> _Problem description_
Every line of the material is to be repeated exactly as it stands.

> _The input_
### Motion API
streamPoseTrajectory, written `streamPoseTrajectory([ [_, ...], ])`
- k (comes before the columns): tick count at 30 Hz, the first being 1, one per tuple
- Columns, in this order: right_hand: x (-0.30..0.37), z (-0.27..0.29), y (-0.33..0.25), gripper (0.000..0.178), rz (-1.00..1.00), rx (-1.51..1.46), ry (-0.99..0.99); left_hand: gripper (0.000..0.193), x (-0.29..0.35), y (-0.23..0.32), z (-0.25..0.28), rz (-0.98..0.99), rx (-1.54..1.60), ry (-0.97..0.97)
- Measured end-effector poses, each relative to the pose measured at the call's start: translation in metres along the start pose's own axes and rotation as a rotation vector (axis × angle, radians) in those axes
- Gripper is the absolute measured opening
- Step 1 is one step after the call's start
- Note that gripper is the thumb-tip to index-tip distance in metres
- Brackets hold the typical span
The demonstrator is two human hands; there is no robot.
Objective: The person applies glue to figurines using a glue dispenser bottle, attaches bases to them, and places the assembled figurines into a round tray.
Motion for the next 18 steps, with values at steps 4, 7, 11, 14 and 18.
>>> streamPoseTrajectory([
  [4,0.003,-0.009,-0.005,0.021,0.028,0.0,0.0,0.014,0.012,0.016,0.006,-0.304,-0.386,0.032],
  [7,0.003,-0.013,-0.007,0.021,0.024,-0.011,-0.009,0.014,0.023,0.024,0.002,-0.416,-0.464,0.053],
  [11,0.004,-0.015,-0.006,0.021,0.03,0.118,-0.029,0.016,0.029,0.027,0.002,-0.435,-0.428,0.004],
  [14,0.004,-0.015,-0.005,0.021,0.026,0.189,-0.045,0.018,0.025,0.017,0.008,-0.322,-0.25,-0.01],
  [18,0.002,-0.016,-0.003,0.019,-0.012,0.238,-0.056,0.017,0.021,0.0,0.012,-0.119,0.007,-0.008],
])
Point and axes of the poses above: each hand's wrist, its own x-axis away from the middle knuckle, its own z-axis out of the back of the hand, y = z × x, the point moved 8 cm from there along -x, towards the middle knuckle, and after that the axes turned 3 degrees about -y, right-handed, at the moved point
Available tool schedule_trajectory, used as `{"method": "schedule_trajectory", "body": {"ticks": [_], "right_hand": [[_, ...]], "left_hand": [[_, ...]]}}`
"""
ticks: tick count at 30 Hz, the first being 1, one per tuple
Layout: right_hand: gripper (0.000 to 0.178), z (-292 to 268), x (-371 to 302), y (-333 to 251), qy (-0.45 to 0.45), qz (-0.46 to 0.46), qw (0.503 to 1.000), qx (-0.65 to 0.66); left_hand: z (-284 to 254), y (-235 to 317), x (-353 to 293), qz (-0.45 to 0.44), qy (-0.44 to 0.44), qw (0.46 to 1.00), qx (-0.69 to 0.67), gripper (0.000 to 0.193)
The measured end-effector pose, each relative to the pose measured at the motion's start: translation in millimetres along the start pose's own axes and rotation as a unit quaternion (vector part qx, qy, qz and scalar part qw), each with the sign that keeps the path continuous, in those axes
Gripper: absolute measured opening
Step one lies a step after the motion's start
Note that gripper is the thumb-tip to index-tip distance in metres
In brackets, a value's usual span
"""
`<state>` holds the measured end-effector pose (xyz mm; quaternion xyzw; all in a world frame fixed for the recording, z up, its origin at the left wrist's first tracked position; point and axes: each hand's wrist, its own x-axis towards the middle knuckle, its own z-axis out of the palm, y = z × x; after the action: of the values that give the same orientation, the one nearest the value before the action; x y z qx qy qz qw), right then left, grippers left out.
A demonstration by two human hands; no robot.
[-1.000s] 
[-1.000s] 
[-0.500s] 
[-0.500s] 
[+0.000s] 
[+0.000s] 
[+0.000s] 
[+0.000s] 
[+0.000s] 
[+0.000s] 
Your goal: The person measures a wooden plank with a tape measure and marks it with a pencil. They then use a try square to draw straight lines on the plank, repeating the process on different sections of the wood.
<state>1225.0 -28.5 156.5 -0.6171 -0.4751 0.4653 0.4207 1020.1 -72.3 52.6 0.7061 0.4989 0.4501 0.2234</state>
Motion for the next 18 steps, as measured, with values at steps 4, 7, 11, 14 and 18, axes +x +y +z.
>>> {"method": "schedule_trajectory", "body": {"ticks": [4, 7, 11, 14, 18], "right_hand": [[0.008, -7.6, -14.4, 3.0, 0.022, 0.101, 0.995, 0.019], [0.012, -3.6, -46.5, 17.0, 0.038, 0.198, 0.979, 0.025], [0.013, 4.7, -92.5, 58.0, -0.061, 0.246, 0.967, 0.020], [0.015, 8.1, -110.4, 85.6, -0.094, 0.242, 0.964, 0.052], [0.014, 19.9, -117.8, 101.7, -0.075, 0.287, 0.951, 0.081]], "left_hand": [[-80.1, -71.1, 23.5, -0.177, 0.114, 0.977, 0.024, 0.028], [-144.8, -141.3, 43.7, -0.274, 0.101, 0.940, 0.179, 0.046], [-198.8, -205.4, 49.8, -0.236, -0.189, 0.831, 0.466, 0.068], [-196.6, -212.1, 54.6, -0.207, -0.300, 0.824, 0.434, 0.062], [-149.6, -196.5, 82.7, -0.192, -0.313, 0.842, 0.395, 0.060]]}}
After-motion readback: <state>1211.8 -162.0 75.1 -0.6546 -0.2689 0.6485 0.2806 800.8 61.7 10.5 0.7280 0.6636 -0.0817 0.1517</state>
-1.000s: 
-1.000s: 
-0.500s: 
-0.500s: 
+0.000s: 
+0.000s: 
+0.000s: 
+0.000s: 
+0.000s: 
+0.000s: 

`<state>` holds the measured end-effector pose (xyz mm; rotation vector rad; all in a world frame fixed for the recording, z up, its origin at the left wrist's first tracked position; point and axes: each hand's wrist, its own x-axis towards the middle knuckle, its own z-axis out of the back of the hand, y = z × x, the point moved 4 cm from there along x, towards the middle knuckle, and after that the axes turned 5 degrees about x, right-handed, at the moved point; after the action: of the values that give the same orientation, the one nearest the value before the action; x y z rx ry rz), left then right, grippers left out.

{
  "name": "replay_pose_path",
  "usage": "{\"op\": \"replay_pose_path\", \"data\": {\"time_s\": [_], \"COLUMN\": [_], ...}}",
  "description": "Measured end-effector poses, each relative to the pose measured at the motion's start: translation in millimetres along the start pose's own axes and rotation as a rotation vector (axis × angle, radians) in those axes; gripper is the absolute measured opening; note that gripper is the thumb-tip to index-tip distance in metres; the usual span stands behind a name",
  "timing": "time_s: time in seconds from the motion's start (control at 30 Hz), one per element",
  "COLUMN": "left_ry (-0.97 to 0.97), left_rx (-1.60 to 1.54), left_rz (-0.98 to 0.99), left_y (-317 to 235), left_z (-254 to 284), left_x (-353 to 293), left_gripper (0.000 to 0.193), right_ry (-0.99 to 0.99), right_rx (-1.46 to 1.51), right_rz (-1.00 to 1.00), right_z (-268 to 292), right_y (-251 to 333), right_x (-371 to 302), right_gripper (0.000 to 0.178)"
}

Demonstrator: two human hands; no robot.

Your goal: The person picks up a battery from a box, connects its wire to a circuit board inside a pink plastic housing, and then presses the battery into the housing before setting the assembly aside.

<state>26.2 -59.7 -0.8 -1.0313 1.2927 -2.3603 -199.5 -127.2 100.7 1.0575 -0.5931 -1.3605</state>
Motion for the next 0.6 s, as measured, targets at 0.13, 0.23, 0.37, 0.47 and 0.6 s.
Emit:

> _Final answer_
### Motion API
streamPoseTrajectory, written `streamPoseTrajectory([ [_, ...], ])`
- k (comes before the columns): tick count at 30 Hz, the first being 1, one per tuple
- Columns, in this order: right_hand: x (-0.30..0.37), z (-0.27..0.29), y (-0.33..0.25), gripper (0.000..0.178), rz (-1.00..1.00), rx (-1.51..1.46), ry (-0.99..0.99); left_hand: gripper (0.000..0.193), x (-0.29..0.35), y (-0.23..0.32), z (-0.25..0.28), rz (-0.98..0.99), rx (-1.54..1.60), ry (-0.97..0.97)
- Measured end-effector poses, each relative to the pose measured at the call's start: translation in metres along the start pose's own axes and rotation as a rotation vector (axis × angle, radians) in those axes
- Gripper is the absolute measured opening
- Step 1 is one step after the call's start
- Note that gripper is the thumb-tip to index-tip distance in metres
- Brackets hold the typical span
The demonstrator is two human hands; there is no robot.
Objective: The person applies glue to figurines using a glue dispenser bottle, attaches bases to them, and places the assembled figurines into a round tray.
Motion for the next 18 steps, with values at steps 4, 7, 11, 14 and 18.
>>> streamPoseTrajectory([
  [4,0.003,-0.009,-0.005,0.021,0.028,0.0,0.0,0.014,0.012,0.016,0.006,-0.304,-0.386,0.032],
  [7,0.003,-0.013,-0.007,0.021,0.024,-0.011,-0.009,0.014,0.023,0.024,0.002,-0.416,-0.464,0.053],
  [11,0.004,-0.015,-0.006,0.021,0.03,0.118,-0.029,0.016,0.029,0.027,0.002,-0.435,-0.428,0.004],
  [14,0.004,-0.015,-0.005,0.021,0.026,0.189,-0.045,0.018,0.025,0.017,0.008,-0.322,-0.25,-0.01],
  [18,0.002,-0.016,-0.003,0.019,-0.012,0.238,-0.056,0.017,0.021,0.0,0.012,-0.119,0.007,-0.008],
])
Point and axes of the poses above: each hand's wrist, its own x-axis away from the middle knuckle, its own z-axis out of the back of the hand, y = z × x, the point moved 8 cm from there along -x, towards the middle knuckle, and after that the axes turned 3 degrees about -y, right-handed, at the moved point
Available tool schedule_trajectory, used as `{"method": "schedule_trajectory", "body": {"ticks": [_], "right_hand": [[_, ...]], "left_hand": [[_, ...]]}}`
"""
ticks: tick count at 30 Hz, the first being 1, one per tuple
Layout: right_hand: gripper (0.000 to 0.178), z (-292 to 268), x (-371 to 302), y (-333 to 251), qy (-0.45 to 0.45), qz (-0.46 to 0.46), qw (0.503 to 1.000), qx (-0.65 to 0.66); left_hand: z (-284 to 254), y (-235 to 317), x (-353 to 293), qz (-0.45 to 0.44), qy (-0.44 to 0.44), qw (0.46 to 1.00), qx (-0.69 to 0.67), gripper (0.000 to 0.193)
The measured end-effector pose, each relative to the pose measured at the motion's start: translation in millimetres along the start pose's own axes and rotation as a unit quaternion (vector part qx, qy, qz and scalar part qw), each with the sign that keeps the path continuous, in those axes
Gripper: absolute measured opening
Step one lies a step after the motion's start
Note that gripper is the thumb-tip to index-tip distance in metres
In brackets, a value's usual span
"""
`<state>` holds the measured end-effector pose (xyz mm; quaternion xyzw; all in a world frame fixed for the recording, z up, its origin at the left wrist's first tracked position; point and axes: each hand's wrist, its own x-axis towards the middle knuckle, its own z-axis out of the palm, y = z × x; after the action: of the values that give the same orientation, the one nearest the value before the action; x y z qx qy qz qw), right then left, grippers left out.
A demonstration by two human hands; no robot.
[-1.000s] 
[-1.000s] 
[-0.500s] 
[-0.500s] 
[+0.000s] 
[+0.000s] 
[+0.000s] 
[+0.000s] 
[+0.000s] 
[+0.000s] 
Your goal: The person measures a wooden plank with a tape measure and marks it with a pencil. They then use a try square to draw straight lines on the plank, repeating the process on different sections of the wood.
<state>1225.0 -28.5 156.5 -0.6171 -0.4751 0.4653 0.4207 1020.1 -72.3 52.6 0.7061 0.4989 0.4501 0.2234</state>
Motion for the next 18 steps, as measured, with values at steps 4, 7, 11, 14 and 18, axes +x +y +z.
>>> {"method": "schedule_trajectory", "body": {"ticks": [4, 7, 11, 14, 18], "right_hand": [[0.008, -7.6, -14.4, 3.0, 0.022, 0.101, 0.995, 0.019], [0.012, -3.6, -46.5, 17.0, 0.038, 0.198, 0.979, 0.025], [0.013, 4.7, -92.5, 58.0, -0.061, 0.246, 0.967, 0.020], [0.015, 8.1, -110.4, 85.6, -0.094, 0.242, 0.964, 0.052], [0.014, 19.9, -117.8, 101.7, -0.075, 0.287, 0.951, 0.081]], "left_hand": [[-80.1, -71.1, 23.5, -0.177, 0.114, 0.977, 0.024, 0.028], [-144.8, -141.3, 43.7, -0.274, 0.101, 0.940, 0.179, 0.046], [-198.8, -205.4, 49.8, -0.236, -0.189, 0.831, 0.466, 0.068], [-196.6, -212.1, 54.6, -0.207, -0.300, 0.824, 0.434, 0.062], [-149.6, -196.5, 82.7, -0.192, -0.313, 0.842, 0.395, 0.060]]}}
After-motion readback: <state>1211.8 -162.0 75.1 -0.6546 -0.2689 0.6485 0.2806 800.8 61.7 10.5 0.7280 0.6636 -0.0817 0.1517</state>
-1.000s: 
-1.000s: 
-0.500s: 
-0.500s: 
+0.000s: 
+0.000s: 
+0.000s: 
+0.000s: 
+0.000s: 
+0.000s: 

`<state>` holds the measured end-effector pose (xyz mm; rotation vector rad; all in a world frame fixed for the recording, z up, its origin at the left wrist's first tracked position; point and axes: each hand's wrist, its own x-axis towards the middle knuckle, its own z-axis out of the back of the hand, y = z × x, the point moved 4 cm from there along x, towards the middle knuckle, and after that the axes turned 5 degrees about x, right-handed, at the moved point; after the action: of the values that give the same orientation, the one nearest the value before the action; x y z rx ry rz), left then right, grippers left out.

{
  "name": "replay_pose_path",
  "usage": "{\"op\": \"replay_pose_path\", \"data\": {\"time_s\": [_], \"COLUMN\": [_], ...}}",
  "description": "Measured end-effector poses, each relative to the pose measured at the motion's start: translation in millimetres along the start pose's own axes and rotation as a rotation vector (axis × angle, radians) in those axes; gripper is the absolute measured opening; note that gripper is the thumb-tip to index-tip distance in metres; the usual span stands behind a name",
  "timing": "time_s: time in seconds from the motion's start (control at 30 Hz), one per element",
  "COLUMN": "left_ry (-0.97 to 0.97), left_rx (-1.60 to 1.54), left_rz (-0.98 to 0.99), left_y (-317 to 235), left_z (-254 to 284), left_x (-353 to 293), left_gripper (0.000 to 0.193), right_ry (-0.99 to 0.99), right_rx (-1.46 to 1.51), right_rz (-1.00 to 1.00), right_z (-268 to 292), right_y (-251 to 333), right_x (-371 to 302), right_gripper (0.000 to 0.178)"
}

Demonstrator: two human hands; no robot.

Your goal: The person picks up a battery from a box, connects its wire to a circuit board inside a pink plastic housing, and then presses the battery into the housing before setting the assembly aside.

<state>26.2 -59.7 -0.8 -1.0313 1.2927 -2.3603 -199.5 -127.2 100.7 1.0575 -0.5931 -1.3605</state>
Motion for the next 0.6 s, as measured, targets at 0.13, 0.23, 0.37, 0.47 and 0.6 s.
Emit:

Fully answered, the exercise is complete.